(2019-01-26, 08:15 PM)fls Wrote: Under materialism, life has meaning and is worthwhile. I think what you are referring to is that the sort of meaning you hope for is not to be found under materialism. Similarly, the sort of meaning I hope for is not to be found under idealism. However, I hope I am tolerant and sensitive enough not to put down idealism because of that.
Linda
Oh, life can be worthless under certain kinds of Idealism. I'm referring specifically to what [modern] Materialists in general claim about their position - there's no free will, no transcendent values/morals, and it all ends in oblivion.

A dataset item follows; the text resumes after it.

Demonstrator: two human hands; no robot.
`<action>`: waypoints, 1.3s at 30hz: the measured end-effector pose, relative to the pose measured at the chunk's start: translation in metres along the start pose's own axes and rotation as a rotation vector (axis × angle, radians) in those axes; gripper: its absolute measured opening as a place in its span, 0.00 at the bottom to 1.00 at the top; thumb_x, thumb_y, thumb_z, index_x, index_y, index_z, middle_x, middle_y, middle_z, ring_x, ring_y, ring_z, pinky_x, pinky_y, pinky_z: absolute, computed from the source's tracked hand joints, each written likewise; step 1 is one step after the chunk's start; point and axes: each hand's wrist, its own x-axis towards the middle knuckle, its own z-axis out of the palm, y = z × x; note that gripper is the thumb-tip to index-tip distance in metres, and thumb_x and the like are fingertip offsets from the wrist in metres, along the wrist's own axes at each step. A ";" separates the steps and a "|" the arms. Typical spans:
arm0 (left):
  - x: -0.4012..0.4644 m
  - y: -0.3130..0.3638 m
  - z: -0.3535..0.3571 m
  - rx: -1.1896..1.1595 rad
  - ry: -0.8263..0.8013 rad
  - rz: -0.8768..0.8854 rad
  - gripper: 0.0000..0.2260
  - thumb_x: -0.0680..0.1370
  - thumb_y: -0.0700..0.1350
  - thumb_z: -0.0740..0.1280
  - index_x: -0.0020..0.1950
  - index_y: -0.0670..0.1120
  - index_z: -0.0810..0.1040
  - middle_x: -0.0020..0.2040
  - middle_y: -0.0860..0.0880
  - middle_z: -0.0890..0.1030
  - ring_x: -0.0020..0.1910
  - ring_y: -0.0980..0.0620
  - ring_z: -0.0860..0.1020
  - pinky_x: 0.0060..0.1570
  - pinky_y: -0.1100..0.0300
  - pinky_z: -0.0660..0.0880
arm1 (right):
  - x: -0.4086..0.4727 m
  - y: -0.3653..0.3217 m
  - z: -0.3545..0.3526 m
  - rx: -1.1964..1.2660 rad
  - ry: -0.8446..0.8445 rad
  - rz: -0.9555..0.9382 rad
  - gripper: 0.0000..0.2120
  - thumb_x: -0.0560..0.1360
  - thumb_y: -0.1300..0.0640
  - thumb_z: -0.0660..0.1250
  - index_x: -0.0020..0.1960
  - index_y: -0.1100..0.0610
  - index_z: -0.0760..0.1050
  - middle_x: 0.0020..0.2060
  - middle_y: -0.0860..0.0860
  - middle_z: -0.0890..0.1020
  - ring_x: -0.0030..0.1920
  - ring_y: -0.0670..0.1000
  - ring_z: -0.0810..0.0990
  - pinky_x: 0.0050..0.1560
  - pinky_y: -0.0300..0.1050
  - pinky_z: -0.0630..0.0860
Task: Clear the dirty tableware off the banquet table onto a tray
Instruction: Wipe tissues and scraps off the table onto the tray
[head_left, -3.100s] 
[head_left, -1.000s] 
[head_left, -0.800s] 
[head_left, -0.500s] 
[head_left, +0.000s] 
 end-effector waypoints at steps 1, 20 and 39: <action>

Some Idealists believe similarly, or at least [hold] 1-2 out of those three negations of worthwhile life. (I don't think you need all three personally.)
It does get a bit tricky, because the ancient Greeks and Asians at least had different ideas of "matter" and "materialism". I guess I could say Mechanistic-Materialism, or Reductionist-Materialism means life is worthless. Similarly Mechanistic-Idelaism where we all dissolve into the One Mind would also make life worthless, at least as we usually define a life of worth.
edit: Note I told Bernardo I think his own reading of the free will question didn't seem to offer the possibility of a meaningful life but this was years ago so not sure he still holds to that view.
'Historically, we may regard materialism as a system of dogma set up to combat orthodox dogma...Accordingly we find that, as ancient orthodoxies disintegrate, materialism more and more gives way to scepticism.'
- Bertrand Russell
(This post was last modified: 2019-01-26, 08:25 PM by Sciborg_S_Patel.)